I have a field $K$ of transcendence degree two over $\mathbb{R}$, and elements $a_1,a_2,a_3\in K$. I would like to understand the set $$ Q = \{ u\in K^3 : \sum_i a_iu_i^2 = 1\} $$ In particular, I would like to know whether it is nonempty, and if so, I would like to find some examples of elements, and ideally some kind of formula for all elements. What general methods are known for this sort of question?

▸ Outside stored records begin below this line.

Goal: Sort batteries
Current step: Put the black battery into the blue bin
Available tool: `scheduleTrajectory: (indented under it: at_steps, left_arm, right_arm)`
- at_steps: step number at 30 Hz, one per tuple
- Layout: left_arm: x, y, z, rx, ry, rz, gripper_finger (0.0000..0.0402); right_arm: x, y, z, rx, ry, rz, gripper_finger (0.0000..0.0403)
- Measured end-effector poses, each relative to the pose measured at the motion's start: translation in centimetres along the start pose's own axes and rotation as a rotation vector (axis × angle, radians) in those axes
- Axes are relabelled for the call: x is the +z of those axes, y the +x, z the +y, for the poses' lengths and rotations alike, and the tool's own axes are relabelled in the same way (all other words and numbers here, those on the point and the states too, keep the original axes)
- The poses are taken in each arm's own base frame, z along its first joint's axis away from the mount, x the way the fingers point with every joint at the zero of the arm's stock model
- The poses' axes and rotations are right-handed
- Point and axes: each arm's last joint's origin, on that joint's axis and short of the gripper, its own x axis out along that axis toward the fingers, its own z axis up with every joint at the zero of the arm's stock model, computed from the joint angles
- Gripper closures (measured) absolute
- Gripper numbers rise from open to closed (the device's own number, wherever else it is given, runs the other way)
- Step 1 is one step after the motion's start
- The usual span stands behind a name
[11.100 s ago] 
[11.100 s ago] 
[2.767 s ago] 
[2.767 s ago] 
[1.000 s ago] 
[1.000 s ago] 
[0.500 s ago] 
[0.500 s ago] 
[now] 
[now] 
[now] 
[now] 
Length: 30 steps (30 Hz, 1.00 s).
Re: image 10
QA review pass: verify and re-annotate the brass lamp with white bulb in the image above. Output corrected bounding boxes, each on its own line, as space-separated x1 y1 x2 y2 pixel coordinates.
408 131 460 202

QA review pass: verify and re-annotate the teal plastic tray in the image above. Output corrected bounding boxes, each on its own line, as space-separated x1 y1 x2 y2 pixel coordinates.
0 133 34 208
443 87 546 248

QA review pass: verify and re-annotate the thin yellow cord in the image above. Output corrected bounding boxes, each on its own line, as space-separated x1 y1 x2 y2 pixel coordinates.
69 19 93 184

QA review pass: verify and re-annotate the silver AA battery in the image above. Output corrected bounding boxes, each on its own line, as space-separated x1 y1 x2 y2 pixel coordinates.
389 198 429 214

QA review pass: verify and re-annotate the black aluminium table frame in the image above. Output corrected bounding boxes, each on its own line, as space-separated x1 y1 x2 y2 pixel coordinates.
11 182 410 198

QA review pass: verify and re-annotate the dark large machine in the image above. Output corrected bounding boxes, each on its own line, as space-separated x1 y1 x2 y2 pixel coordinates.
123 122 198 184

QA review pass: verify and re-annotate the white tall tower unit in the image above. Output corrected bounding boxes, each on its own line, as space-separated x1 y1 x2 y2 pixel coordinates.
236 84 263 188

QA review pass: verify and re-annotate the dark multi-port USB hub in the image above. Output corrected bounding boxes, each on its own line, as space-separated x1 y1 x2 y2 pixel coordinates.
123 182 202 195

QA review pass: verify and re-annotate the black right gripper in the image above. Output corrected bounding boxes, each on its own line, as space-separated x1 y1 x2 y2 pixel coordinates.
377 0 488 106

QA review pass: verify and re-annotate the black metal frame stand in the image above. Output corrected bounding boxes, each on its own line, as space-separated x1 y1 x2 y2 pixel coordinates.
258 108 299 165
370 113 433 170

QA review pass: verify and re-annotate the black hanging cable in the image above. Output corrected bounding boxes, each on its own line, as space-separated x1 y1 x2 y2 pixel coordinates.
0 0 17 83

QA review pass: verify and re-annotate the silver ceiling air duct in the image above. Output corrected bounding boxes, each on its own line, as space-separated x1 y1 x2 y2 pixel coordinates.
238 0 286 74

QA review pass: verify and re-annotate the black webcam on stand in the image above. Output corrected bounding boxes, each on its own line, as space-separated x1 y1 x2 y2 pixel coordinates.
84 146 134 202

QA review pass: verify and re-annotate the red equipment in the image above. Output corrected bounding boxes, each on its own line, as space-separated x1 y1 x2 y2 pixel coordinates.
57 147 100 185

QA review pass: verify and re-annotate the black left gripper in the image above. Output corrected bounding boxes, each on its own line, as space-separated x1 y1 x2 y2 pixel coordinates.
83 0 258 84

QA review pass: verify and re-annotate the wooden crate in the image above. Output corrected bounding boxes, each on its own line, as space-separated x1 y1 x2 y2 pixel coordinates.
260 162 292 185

My gut feeling is that $Q$ is likely to be empty for most choices of the parameters $a_i$; are there any theorems of that type?

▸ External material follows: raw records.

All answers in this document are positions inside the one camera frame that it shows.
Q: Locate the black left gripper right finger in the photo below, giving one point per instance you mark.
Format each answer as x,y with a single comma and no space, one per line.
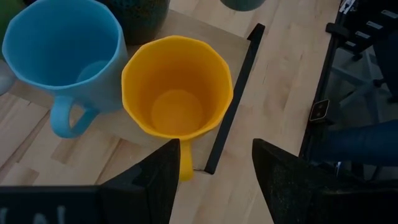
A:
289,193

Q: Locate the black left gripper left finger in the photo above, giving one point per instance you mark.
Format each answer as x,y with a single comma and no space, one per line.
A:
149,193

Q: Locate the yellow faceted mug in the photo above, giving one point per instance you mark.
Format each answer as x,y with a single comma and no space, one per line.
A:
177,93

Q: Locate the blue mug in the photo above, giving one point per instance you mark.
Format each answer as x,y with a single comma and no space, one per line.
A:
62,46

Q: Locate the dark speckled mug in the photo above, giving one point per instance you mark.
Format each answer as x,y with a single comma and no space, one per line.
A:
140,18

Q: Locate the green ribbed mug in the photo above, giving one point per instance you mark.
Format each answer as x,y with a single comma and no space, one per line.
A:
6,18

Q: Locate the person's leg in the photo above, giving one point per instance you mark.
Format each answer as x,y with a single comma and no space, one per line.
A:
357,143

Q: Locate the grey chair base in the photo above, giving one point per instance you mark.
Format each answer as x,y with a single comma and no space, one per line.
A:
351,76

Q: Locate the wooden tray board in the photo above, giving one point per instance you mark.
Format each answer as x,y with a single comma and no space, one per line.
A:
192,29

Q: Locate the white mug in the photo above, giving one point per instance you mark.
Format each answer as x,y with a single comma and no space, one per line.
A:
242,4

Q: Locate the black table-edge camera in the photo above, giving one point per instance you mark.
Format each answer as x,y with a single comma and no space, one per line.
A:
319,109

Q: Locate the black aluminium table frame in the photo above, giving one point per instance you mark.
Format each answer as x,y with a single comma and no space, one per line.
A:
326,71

Specifically, I am interested in the following case: \begin{align*} r &= y_2^3+(5y_1-9)y_2^2/5+(-20y_1+4y_1^2+24-16y_4)y_2/25-4(1-y_1)/25 \\ A &= \mathbb{R}[y_1,y_4,y_2]/(r) \\ K &= \text{field of fractions of } A \\ a_1 &= y_2(1-y_1-y_2) \\ a_2 &= y_4 \\ a_3 &= y_2. \end{align*}

Note that $A$ is a free module of rank three over the subring $A_1=\mathbb{R}[y_1,y_4]$, so $K$ is a free module of rank three over the purely transcendental subfield $K_1=\mathbb{R}(y_1,y_4)$. Using this, we could translate the question to one about a quadratic form in nine variables over $K_1$, which might or might not be more tractable.